Topics: Stock, Board of directors, Fiduciary Pages: 7 (2258 words) Published: November 12, 2013
Ferguson v Wilson (1866) LR 2 Ch App 77
‘The company itself cannot act in its own person… it can only act through directors’, Cairns LJ, pp 89-90.

Ernest v Nicholls (1857) 6 HL Cas 401
‘[The shareholders] can only act through the directors, and the acts of the individual shareholders have no effect whatever on the company at large’, Lrd Wensleydale, p 419.

Bushell v Faith 1969 1 All ER 1002
Where directors were empowered by the articles to increased voting rights on any resolution to remove them as directors, such a right was valid even though this might in practice defeat the s 303 ordinary resolution power to remove directors.

Re Richborough Furniture [1996] 1 BCLC 507
‘…clear evidence that he had been either the sole person directing the affairs of the company [or acting with others all equally lacking in a valid appointment…) or, if there were others who were true directors, that he was acting on an equal footing with the others in directing the affairs of the company’ Timothy Lloyd, QC, at p 524. De facto directors – ‘holding out’ test

Re Hydrodam (Corby) Ltd [1994] 2 BCLC 183
‘A de facto director is a person who assumes to act as a director. He is held out as a director by the company, and claims and purports to be a director, although never actually or validly appointed as such. To establish that a person was a de facto director of the company it is necessary to plead and prove that he undertook functions in relation to the company which could properly be discharged only by a director. It is not sufficient to show that he was concerned in the management of the company’s affairs or undertook tasks in relation to its business which can properly be performed by a manager below board level’, Millet J.

Re PFTZM Ltd [1995] 2 BCLC 354
PFTZM had operated a hotel but it was not as profitable as expected and its MD thought it would be unable to pay the rent. The landlord co. permitted PFTZM to continue trading provided that one of its directors attended PFTZM’s weekly meetings and decided which of PFTZM’s creditors should be paid. Judge Paul Baker, QC decided that there was not even a prima facie case that the landlord directors were shadow directors of PFTZM and almost complete control of the company affairs would be required for such a finding.

Percival v Wright [1902] 2 Ch 421
P sought to sell his shares in the co and wrote to the co secretary asking if he knew of anyone who was willing to buy. After negotiations, the chair of the board of directors arranged for the purchase of 252 shares, 85 for himself and 84 for each of this fellow directors at a price based upon P’s valuation of the shares. Soon afterwards, P discovered that prior to, and throughout the negotiations for the sale of the shares, another person was negotiating with the board for the purchase of the whole company and was offering higher prices for the shares than P had been paid by the directors. P brought an action against the directors asking for the sale of his shares to be set-aside on the basis of non-disclosure. The court held, however, that the directors are not trustees for individual shareholders and could purchase their shares without disclosing that they are negotiating for the sale of the entire co. Disclosure may have been detrimental to the company (and shareholders) as a whole.

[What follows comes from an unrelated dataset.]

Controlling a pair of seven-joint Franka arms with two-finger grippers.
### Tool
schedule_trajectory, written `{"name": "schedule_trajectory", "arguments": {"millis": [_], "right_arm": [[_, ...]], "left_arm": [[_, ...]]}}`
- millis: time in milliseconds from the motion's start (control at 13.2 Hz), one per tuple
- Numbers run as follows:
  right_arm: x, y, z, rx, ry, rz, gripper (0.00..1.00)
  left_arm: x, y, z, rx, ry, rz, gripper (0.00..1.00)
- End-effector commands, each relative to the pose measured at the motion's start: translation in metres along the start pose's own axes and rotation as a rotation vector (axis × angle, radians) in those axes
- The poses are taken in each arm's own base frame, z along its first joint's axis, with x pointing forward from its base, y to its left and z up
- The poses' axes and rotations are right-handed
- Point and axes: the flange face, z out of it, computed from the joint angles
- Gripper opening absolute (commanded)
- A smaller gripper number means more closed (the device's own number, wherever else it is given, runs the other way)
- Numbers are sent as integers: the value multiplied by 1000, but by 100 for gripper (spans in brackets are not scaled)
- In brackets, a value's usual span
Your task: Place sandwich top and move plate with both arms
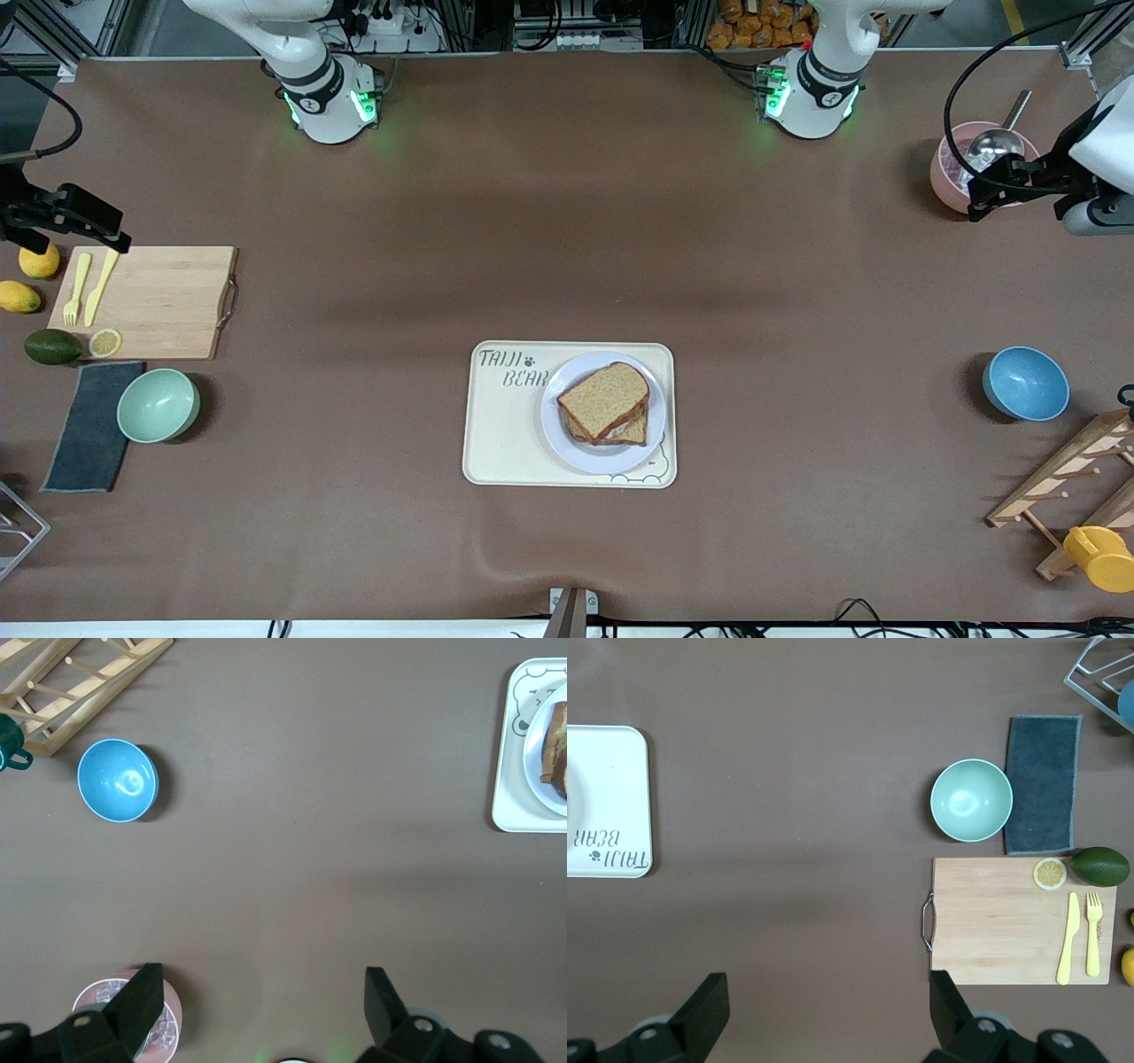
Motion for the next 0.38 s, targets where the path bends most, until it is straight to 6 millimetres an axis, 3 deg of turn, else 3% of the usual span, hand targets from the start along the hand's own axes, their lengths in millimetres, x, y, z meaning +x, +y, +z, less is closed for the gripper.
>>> {"name": "schedule_trajectory", "arguments": {"millis": [0,304], "right_arm": [[0,1,-1,-6,-4,14,100],[0,1,-1,-6,-2,14,100]], "left_arm": [[-8,11,-12,-17,16,25,100],[-9,17,-18,-17,24,25,100]]}}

Allen v Hyatt (1914) 30 TLR 444
The directors of a co induced shareholders to give them certain options for the purchase of their shares so that the directors could themselves negotiate for the sale of shares to another company. Instead of selling the shares directly to the other company, the directors used their powers to purchase the shares themselves and then resold them at a higher price to the other company. It was held by the court, however, that the directors had made themselves agents for the shareholders in the sale of the shares and were therefore bound to account for any profit made on the sale.